EXERCISE DESCRIPTION:
Restrict the output to the lines below starting at the one that contains "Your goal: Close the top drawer" and ending at the one that contains "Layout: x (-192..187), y", and restate them word for word, both ends included.

(Records from a data source)

* * * * *

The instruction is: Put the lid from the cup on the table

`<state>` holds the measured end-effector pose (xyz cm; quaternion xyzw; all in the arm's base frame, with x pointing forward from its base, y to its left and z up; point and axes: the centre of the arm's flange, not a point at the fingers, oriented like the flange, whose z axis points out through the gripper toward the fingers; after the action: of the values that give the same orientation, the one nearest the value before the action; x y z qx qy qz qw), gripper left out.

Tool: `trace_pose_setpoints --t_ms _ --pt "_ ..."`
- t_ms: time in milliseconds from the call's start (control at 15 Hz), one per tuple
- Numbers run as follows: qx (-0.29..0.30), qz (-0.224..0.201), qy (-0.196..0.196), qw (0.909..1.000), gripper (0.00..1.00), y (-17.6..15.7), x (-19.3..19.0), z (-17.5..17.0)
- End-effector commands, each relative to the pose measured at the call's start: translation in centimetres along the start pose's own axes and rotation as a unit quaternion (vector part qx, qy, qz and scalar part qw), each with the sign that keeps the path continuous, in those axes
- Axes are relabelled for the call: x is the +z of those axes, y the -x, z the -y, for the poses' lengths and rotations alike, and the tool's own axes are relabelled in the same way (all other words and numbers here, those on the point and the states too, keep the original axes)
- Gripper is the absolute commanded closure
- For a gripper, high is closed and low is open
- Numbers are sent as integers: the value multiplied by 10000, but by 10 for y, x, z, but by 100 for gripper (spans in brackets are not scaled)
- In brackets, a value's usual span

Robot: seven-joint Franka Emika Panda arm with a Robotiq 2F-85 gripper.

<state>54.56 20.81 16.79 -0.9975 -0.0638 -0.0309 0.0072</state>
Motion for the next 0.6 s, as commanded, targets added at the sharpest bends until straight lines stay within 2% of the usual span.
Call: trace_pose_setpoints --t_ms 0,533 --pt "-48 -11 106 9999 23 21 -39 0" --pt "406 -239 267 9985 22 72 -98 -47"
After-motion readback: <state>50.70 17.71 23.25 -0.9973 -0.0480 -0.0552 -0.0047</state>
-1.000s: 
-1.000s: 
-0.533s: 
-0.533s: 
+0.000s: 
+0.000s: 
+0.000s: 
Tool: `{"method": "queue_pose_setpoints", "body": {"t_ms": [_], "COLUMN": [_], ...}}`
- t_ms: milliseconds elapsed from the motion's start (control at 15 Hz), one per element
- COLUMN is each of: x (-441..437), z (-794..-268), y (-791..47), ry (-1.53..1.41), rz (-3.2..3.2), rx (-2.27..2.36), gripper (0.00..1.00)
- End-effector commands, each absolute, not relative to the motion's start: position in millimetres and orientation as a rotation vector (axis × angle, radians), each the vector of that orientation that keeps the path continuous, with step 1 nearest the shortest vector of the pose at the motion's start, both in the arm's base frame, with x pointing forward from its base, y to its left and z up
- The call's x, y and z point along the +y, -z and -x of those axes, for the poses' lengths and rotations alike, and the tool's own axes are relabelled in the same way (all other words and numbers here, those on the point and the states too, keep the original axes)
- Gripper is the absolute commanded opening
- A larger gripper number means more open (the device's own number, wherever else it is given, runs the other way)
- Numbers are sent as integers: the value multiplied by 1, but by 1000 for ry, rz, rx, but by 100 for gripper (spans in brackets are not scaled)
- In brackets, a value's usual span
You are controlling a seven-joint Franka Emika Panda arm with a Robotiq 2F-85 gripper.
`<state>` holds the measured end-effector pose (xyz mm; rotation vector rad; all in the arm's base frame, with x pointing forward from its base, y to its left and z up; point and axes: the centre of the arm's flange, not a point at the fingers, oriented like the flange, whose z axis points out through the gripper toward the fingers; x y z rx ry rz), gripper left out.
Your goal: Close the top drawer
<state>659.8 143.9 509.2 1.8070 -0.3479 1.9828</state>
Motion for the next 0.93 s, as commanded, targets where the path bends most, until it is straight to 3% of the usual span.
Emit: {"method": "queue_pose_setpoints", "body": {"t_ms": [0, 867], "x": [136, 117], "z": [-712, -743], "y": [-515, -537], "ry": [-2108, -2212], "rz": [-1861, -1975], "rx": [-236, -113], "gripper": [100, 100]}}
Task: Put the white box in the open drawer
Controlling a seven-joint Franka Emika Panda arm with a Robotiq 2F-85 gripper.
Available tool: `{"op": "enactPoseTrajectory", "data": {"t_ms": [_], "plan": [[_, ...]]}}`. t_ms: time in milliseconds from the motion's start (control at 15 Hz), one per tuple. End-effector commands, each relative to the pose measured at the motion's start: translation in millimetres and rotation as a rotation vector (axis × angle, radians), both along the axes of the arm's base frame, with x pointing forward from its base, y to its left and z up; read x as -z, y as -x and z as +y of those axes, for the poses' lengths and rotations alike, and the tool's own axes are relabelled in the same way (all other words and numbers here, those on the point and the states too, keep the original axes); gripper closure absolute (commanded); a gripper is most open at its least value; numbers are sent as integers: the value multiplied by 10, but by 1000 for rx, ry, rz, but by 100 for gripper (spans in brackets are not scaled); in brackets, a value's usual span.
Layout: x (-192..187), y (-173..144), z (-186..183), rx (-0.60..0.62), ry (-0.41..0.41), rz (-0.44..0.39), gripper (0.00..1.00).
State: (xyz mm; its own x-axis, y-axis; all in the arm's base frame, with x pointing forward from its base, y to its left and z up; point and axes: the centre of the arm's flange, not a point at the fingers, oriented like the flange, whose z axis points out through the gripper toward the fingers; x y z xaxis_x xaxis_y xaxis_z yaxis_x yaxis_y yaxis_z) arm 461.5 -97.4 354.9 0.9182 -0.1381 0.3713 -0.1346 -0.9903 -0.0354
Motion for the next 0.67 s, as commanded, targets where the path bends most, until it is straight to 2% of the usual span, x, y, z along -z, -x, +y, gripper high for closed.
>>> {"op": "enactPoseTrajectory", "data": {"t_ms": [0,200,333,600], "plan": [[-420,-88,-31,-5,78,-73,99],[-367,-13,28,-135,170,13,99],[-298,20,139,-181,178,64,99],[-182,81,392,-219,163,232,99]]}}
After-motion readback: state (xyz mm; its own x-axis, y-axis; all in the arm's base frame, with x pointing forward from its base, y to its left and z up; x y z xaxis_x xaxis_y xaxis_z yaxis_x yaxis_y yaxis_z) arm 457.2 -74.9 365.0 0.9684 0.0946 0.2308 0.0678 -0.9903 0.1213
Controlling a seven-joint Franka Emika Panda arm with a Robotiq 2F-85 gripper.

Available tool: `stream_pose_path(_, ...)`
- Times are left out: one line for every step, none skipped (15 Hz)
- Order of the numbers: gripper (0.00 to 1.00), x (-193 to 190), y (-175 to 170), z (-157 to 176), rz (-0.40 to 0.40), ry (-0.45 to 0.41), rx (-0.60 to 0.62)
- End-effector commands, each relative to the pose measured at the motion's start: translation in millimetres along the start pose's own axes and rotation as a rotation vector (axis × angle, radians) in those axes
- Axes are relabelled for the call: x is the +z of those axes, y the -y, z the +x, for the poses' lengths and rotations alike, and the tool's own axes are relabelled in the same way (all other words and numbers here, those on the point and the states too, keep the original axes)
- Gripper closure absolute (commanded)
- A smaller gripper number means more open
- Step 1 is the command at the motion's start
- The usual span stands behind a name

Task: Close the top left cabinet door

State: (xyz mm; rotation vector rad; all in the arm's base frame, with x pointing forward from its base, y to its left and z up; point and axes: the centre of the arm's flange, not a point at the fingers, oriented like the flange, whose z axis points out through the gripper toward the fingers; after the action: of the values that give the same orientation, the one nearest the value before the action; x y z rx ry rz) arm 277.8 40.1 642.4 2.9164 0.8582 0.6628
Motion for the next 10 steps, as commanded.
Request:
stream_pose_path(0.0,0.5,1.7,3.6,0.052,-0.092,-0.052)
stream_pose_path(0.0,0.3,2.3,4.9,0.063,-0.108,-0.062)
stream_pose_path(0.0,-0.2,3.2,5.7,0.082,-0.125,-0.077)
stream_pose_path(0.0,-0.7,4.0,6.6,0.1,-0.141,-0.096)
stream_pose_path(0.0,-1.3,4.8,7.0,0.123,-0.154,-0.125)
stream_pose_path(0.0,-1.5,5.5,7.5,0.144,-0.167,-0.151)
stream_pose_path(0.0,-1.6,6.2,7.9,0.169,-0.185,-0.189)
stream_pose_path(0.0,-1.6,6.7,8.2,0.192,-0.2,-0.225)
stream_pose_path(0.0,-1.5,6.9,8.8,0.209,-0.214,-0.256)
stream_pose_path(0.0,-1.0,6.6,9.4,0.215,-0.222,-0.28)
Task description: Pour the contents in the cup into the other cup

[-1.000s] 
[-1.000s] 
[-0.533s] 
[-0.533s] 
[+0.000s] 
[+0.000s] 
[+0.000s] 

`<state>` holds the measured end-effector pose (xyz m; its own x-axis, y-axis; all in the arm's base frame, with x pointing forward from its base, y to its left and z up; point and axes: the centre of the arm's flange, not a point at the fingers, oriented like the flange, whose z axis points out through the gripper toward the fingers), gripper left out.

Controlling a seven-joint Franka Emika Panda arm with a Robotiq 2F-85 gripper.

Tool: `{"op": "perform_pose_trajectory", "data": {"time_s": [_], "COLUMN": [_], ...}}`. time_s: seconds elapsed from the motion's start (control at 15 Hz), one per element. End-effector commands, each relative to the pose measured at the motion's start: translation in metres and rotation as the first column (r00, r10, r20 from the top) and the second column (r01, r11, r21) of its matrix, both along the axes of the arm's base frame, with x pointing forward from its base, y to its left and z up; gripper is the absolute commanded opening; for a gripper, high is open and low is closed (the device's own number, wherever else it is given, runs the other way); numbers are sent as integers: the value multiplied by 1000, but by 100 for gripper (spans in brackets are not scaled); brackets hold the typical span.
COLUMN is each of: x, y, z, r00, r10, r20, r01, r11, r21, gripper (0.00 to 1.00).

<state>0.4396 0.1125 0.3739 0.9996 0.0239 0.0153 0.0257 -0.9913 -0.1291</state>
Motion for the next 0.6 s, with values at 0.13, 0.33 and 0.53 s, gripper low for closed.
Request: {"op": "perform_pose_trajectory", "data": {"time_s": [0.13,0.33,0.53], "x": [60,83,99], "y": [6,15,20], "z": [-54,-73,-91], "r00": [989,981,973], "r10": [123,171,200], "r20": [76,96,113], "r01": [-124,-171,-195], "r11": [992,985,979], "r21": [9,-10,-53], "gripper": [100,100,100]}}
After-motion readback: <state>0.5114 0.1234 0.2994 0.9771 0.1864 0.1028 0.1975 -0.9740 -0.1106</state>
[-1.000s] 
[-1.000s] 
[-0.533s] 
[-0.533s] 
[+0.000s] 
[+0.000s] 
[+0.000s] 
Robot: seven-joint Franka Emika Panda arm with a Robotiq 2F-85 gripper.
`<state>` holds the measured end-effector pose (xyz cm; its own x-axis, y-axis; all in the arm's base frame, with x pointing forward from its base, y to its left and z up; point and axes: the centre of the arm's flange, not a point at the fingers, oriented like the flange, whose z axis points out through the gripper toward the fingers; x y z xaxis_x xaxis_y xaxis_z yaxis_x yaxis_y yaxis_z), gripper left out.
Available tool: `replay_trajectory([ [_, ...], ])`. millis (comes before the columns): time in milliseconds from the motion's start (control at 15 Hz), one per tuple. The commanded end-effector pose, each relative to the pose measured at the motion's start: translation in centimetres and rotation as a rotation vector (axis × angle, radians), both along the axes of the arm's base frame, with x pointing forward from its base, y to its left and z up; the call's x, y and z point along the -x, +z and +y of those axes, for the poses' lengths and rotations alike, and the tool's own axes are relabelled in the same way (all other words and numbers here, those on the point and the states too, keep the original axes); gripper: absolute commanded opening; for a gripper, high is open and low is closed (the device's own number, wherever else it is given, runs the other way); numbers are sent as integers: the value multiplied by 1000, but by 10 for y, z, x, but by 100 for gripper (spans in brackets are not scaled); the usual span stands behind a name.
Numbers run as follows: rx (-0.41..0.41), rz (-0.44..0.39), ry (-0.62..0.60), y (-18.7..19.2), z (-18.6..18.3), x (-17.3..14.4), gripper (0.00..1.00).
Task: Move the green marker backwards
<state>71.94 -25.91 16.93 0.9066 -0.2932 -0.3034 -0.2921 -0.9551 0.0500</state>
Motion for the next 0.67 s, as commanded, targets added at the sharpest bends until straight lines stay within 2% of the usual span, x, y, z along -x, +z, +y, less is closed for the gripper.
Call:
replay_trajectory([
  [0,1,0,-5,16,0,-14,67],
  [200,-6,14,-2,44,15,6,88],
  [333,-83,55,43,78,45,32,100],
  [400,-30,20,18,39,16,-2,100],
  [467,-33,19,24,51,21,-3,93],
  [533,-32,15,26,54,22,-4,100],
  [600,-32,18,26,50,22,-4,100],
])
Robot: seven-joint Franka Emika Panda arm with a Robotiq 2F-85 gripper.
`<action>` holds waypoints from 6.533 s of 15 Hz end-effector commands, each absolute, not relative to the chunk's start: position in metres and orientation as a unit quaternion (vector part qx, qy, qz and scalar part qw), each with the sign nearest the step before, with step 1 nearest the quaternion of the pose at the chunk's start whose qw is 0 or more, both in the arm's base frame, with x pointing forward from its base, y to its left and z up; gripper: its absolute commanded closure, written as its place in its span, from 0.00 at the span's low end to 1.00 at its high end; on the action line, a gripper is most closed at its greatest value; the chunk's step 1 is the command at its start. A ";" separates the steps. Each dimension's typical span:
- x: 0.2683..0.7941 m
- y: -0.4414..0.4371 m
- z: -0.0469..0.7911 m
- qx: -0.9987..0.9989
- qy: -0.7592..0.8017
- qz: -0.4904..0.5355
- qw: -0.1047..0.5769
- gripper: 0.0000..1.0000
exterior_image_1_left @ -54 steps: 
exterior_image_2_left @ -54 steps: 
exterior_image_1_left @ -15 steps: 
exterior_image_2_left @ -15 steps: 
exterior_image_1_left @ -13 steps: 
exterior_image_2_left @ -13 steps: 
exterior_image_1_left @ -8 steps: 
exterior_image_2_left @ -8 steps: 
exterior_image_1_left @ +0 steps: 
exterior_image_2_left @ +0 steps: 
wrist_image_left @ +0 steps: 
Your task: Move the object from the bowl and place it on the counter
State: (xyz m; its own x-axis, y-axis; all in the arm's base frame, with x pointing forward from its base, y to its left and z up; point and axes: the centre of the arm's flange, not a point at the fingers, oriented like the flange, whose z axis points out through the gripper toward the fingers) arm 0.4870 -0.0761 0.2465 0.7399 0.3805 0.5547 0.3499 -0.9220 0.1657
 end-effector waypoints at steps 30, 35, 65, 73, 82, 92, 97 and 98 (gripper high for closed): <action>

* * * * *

RESPONSE AREA:
Your goal: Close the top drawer
<state>659.8 143.9 509.2 1.8070 -0.3479 1.9828</state>
Motion for the next 0.93 s, as commanded, targets where the path bends most, until it is straight to 3% of the usual span.
Emit: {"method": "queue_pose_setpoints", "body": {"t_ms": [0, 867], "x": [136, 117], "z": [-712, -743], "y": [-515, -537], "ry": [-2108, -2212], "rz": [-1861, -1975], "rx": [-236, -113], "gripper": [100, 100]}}
Task: Put the white box in the open drawer
Controlling a seven-joint Franka Emika Panda arm with a Robotiq 2F-85 gripper.
Available tool: `{"op": "enactPoseTrajectory", "data": {"t_ms": [_], "plan": [[_, ...]]}}`. t_ms: time in milliseconds from the motion's start (control at 15 Hz), one per tuple. End-effector commands, each relative to the pose measured at the motion's start: translation in millimetres and rotation as a rotation vector (axis × angle, radians), both along the axes of the arm's base frame, with x pointing forward from its base, y to its left and z up; read x as -z, y as -x and z as +y of those axes, for the poses' lengths and rotations alike, and the tool's own axes are relabelled in the same way (all other words and numbers here, those on the point and the states too, keep the original axes); gripper closure absolute (commanded); a gripper is most open at its least value; numbers are sent as integers: the value multiplied by 10, but by 1000 for rx, ry, rz, but by 100 for gripper (spans in brackets are not scaled); in brackets, a value's usual span.
Layout: x (-192..187), y (-173..144), z (-186..183), rx (-0.60..0.62), ry (-0.41..0.41), rz (-0.44..0.39), gripper (0.00..1.00).

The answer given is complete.